Task instructions.
The expected output is every entry, repeated word for word.

Collected data:
----

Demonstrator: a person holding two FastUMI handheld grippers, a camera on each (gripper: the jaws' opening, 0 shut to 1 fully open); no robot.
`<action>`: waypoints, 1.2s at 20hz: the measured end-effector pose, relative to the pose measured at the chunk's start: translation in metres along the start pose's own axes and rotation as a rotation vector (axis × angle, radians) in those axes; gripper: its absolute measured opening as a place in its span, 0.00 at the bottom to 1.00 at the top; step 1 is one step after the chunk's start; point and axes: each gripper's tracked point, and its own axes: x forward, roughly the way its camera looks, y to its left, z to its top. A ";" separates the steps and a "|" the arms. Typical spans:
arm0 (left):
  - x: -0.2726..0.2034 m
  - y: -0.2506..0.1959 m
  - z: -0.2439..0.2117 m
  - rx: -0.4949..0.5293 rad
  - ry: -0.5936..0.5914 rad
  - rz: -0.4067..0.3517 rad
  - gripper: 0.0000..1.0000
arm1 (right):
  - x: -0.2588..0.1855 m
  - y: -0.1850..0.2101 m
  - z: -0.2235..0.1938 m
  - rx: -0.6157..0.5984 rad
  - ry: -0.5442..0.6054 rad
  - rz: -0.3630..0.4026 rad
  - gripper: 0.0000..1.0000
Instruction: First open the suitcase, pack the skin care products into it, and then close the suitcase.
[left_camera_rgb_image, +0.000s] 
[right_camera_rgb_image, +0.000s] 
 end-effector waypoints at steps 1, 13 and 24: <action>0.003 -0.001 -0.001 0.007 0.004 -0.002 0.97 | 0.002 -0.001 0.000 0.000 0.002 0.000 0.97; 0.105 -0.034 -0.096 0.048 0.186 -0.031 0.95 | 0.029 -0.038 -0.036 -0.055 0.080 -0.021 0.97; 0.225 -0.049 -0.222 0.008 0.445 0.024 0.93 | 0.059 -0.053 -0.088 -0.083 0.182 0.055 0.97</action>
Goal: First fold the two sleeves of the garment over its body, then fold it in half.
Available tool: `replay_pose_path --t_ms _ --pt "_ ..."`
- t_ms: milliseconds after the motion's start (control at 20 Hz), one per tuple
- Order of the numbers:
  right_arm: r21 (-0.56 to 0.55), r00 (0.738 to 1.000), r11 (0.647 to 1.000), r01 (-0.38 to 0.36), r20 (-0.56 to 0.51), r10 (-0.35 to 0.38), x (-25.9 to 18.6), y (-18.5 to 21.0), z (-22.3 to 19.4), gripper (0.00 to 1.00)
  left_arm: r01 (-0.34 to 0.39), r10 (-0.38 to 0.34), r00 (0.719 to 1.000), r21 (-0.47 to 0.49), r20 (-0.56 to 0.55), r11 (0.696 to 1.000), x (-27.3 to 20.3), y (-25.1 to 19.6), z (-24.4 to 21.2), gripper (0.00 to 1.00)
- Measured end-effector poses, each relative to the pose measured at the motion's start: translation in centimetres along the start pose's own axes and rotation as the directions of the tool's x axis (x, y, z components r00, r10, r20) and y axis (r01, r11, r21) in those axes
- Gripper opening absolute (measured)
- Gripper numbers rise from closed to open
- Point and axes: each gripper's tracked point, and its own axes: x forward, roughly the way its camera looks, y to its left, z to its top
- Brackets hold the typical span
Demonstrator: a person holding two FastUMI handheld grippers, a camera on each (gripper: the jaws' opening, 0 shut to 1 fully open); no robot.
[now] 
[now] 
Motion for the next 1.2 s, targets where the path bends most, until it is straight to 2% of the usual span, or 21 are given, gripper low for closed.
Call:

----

Task answer.
Demonstrator: a person holding two FastUMI handheld grippers, a camera on each (gripper: the jaws' opening, 0 shut to 1 fully open); no robot.
`<action>`: waypoints, 1.2s at 20hz: the measured end-effector pose, relative to the pose measured at the chunk's start: translation in metres along the start pose's own axes and rotation as a rotation vector (axis × angle, radians) in those axes; gripper: its absolute measured opening as a place in its span, 0.00 at the bottom to 1.00 at the top; step 1 is one step after the chunk's start; point and axes: each gripper's tracked point, and its own axes: x forward, roughly the way its camera looks, y to its left, z to its top. A ";" separates the steps and a "|" the arms. Typical spans:
arm0 (left):
  - x: -0.2726..0.2034 m
  - y: -0.2506..0.1959 m
  - z: -0.2439..0.2117 m
  - rx: -0.4949..0.5293 rad
  - ry: -0.5936..0.5914 rad
  - rz: -0.4067..0.3517 rad
  - gripper: 0.0000..1.0000
arm1 (right):
  - x: -0.2588..0.1855 m
  - y: -0.1850..0.2101 m
  - z: -0.2235..0.1938 m
  - rx: -0.6157..0.5984 rad
  - ry: -0.5442..0.6054 rad
  - rz: -0.3630..0.4026 rad
  - gripper: 0.0000..1.0000
Instruction: First open the suitcase, pack the skin care products into it, and then close the suitcase.
[left_camera_rgb_image, +0.000s] 
[right_camera_rgb_image, +0.000s] 
 end-effector waypoints at steps 1, 13 and 24: <action>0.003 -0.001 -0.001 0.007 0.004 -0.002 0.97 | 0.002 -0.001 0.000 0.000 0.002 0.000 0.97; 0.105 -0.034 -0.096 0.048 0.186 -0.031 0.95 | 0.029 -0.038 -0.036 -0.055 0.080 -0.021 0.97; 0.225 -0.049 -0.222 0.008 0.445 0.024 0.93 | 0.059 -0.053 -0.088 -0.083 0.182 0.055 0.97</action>
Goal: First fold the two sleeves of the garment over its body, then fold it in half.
Available tool: `replay_pose_path --t_ms _ --pt "_ ..."`
- t_ms: milliseconds after the motion's start (control at 20 Hz), one per tuple
- Order of the numbers:
  right_arm: r21 (-0.56 to 0.55), r00 (0.738 to 1.000), r11 (0.647 to 1.000), r01 (-0.38 to 0.36), r20 (-0.56 to 0.51), r10 (-0.35 to 0.38), x (-25.9 to 18.6), y (-18.5 to 21.0), z (-22.3 to 19.4), gripper (0.00 to 1.00)
  left_arm: r01 (-0.34 to 0.39), r10 (-0.38 to 0.34), r00 (0.719 to 1.000), r21 (-0.47 to 0.49), r20 (-0.56 to 0.55), r11 (0.696 to 1.000), x (-27.3 to 20.3), y (-25.1 to 19.6), z (-24.4 to 21.2), gripper (0.00 to 1.00)
- Measured end-effector poses, each relative to the pose measured at the motion's start: translation in centimetres along the start pose's own axes and rotation as the directions of the tool's x axis (x, y, z components r00, r10, r20) and y axis (r01, r11, r21) in those axes
- Gripper opening absolute (measured)
- Gripper numbers rise from closed to open
- Point and axes: each gripper's tracked point, and its own axes: x forward, roughly the way its camera looks, y to its left, z to its top
- Brackets hold the typical span
Demonstrator: a person holding two FastUMI handheld grippers, a camera on each (gripper: the jaws' opening, 0 shut to 1 fully open); no robot.
[now] 
[now] 
Motion for the next 1.2 s, targets where the path bends most, until it is straight to 2% of the usual span, or 21 are given, gripper low for closed.
Call:

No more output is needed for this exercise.